Print, in exact form, the lines below from the one containing "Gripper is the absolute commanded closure" through the one containing "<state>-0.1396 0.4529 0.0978", and omit all others.
━━━━━ DATA EXCERPT ━━━━━
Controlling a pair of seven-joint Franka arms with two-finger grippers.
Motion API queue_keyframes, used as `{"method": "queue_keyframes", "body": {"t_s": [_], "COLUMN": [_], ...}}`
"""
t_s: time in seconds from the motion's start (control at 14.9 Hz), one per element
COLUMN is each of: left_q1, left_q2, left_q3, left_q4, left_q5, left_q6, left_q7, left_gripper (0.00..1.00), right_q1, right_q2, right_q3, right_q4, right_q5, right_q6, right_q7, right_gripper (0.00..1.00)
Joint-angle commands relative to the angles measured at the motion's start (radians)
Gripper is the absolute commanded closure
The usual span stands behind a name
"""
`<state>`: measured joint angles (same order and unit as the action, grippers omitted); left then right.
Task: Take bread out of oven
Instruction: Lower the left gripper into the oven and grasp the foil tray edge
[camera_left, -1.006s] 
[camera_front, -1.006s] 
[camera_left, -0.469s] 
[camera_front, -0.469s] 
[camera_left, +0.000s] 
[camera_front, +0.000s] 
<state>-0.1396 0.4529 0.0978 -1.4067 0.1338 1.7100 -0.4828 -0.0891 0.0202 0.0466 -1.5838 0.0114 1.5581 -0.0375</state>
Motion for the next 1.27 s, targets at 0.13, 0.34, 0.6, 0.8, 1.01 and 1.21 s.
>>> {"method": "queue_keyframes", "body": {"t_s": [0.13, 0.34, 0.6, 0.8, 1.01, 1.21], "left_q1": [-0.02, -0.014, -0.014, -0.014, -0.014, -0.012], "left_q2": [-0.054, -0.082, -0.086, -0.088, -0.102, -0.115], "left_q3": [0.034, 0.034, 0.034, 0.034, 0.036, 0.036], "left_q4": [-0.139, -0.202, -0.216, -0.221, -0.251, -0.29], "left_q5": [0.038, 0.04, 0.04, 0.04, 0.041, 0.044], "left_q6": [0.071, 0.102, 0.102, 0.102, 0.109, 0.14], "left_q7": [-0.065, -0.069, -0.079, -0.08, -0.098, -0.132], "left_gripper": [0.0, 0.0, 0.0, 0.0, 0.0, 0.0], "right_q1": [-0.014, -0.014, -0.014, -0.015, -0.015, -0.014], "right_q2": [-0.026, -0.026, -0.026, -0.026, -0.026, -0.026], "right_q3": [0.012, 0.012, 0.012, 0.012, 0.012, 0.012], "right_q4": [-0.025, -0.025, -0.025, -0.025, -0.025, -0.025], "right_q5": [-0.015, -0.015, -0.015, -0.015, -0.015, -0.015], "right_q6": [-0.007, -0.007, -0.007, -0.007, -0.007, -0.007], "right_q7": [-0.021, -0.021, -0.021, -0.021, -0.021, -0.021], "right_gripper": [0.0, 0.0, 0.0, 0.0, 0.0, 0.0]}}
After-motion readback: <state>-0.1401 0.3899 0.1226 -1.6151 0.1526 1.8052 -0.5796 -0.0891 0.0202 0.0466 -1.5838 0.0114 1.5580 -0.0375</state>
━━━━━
> [SOLUTION FOR THIS PROBLEM]
Gripper is the absolute commanded closure
The usual span stands behind a name
"""
`<state>`: measured joint angles (same order and unit as the action, grippers omitted); left then right.
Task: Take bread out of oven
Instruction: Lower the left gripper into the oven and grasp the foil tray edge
[camera_left, -1.006s] 
[camera_front, -1.006s] 
[camera_left, -0.469s] 
[camera_front, -0.469s] 
[camera_left, +0.000s] 
[camera_front, +0.000s] 
<state>-0.1396 0.4529 0.0978 -1.4067 0.1338 1.7100 -0.4828 -0.0891 0.0202 0.0466 -1.5838 0.0114 1.5581 -0.0375</state>

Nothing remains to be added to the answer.